Regulatory end-point assessment of the consultation competence of family practice trainees in Kuwait.

Eur J Gen Pract

Clinical Division of General Practice and Primary Health Care, University of Leicester, Leicester, UK.

Published: February 2007

Background: No single approach to the regulatory assessment of global consultation competence has been shown to possess the required levels of validity, reliability and feasibility.

Objective: To evaluate the approach adopted in Kuwait to the regulatory end-point assessment of the global consultation competence of family practice trainees with particular reference to validity, reliability and feasibility.

Methods: Family practice trainees in Kuwait were individually and directly observed for 3 hours in consultation with a minimum of 10 patients by a pair of examiners. Performance was judged against the explicit criteria of consultation competence as contained in the Leicester Assessment Package (LAP).

Results: The marks independently allocated by the pairs of examiners to 126 trainees between 1994 and 2001 were within five percentage points on 91% of occasions. A reliability coefficient of 0.82 was achieved when two examiners independently marked candidates consulting with 10 real patients; this rose to 0.95 at the critical 50% pass-fail margin. The main sources of variance contributing to the reliability of marks allocated were candidate performance (42%) and the interaction of candidate performance across cases, i.e., case specificity (30%). The clinical challenges presented by the patients were judged by both examiners to be sufficient to enable performance to be assessed across the seven LAP consultation categories as follows: behaviour and relationship with patients (100% of consultations), interviewing/history taking (100%), record keeping (99%), patient management (99%), problem solving (98%), physical examination (95%), and anticipatory care (86%). Each assessment involved a pair of examiners and lasted approximately 3.5 hours.

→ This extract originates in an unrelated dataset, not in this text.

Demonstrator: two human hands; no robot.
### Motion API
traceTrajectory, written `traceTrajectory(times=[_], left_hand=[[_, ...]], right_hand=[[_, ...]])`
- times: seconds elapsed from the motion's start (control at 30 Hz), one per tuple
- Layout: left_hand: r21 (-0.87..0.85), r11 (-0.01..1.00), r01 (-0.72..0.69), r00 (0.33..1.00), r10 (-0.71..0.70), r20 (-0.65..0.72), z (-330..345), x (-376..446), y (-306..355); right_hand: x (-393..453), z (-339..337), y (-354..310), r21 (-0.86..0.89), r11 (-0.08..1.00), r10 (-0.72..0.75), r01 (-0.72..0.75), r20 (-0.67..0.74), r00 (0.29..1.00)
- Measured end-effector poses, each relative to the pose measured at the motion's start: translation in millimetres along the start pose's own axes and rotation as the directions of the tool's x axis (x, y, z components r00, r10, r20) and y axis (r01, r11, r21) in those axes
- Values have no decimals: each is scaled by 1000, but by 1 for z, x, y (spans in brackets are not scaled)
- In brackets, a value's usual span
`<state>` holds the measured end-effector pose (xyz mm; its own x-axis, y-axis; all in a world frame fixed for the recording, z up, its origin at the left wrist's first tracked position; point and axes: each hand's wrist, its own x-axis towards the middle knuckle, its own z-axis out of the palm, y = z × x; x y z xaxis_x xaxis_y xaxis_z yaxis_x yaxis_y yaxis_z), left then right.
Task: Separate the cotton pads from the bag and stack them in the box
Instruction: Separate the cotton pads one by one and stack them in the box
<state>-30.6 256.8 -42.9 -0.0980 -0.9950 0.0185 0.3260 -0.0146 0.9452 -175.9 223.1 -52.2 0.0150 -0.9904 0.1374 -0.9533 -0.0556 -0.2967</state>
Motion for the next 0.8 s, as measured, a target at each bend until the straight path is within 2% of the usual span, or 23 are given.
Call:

Conclusion: The Kuwait clinical examination achieves high content validity and authenticity as it uses direct observation of performance, validated and explicit criteria against which performance is judged, and real patient challenges. It can discriminate between different levels of consultation performance and satisfies the recognized reliability threshold for regulatory examinations (0.82 vs 0.80). Accordingly, we recommend the use of such an approach in the regulatory end-point assessment of the global consultation competence of trainees in family practice. Such an approach is more valid, and is likely to be more feasible, than simulated surgeries or the short-case OSCE format.